Maybe it says more about me but Wired for Imprudence reminds me how poor financial decision-making is about as human as those unpracticed drinkers at the Christmas party who end up snogging a colleague: Befuddled by so much going on, they don’t think about the consequences and when they do, convince themselves it’ll be alright – after all, you only live once, they did it last year (without too much fall-out) and, anyway, everyone else is at it!
Now imagine you’ve had a terrible week. You’ve picked up your dole money (rent money now included) and seeing those ‘fabulous’ shoes… In short, it seems like a good idea at the time.

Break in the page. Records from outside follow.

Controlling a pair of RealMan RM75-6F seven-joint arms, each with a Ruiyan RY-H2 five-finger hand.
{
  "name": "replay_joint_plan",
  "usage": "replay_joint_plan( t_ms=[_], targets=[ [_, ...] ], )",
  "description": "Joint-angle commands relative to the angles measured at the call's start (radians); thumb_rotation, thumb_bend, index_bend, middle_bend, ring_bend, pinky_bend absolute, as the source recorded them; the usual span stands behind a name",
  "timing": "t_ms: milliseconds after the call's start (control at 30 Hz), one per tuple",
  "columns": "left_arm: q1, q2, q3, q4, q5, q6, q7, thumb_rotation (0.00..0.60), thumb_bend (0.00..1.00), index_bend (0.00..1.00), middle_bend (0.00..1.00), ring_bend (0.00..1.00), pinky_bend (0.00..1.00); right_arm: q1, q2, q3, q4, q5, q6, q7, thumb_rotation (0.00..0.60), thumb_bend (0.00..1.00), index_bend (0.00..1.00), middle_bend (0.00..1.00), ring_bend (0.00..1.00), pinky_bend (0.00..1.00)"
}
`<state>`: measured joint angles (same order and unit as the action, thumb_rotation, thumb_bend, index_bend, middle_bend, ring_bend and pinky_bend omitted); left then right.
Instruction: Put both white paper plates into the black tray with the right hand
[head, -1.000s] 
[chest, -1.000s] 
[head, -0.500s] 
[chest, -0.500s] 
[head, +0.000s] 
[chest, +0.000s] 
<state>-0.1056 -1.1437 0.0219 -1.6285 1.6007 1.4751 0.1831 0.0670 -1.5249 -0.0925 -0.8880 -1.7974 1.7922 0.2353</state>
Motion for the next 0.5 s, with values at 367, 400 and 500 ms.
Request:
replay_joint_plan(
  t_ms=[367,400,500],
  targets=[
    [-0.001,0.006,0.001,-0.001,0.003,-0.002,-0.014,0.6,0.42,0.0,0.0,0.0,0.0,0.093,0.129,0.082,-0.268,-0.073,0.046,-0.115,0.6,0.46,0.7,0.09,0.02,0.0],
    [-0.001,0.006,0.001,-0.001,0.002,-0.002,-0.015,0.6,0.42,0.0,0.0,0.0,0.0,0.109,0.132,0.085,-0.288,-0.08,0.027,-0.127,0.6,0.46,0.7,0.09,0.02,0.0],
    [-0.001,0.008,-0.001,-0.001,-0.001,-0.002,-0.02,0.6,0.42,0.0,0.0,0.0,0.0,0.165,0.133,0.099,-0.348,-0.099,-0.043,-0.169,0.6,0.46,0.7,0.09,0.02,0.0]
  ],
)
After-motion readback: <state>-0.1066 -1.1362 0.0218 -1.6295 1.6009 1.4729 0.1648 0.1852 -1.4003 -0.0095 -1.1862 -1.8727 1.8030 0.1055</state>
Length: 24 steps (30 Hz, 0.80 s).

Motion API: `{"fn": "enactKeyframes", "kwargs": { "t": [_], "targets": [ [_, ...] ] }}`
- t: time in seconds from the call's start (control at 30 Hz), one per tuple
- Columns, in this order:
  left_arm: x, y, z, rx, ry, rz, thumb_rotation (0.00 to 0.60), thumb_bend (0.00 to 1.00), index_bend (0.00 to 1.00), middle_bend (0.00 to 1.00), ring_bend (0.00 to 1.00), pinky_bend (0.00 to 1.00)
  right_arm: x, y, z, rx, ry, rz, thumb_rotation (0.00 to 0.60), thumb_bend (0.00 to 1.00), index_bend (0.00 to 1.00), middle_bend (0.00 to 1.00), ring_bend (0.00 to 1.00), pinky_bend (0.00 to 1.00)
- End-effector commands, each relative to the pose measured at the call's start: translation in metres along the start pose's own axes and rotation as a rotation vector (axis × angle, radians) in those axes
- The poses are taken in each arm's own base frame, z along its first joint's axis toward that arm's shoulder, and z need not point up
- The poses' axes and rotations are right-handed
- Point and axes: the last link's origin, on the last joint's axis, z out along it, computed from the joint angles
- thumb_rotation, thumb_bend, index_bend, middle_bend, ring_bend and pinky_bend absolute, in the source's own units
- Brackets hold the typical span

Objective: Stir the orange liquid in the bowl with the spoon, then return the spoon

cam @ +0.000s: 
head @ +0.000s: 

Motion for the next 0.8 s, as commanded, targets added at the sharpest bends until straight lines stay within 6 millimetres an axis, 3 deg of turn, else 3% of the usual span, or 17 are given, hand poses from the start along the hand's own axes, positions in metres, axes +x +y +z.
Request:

Where, for me, Wired for Imprudence falls short is in suggesting that financial capability is about knowing how to do ‘the right thing’. The JRF report has better insight on this: People from chaotic, rather hand-to-mouth backgrounds are often programmed from childhood to fail. Capability is sometimes about unlearning short-term strategies that are costly in the long-term. It’s about seeing the woods for the trees and having the means to process ‘good’ decisions.
Both reports suggest that teaching financial education can be futile. There are more fundamental blockages to doing what we might call ‘the right thing’ than knowing how to budget or read a wage slip (which I heard was taught in one school). What young people need is to understand what’s at stake, and the tools to work things out for themselves and seek help when they need it.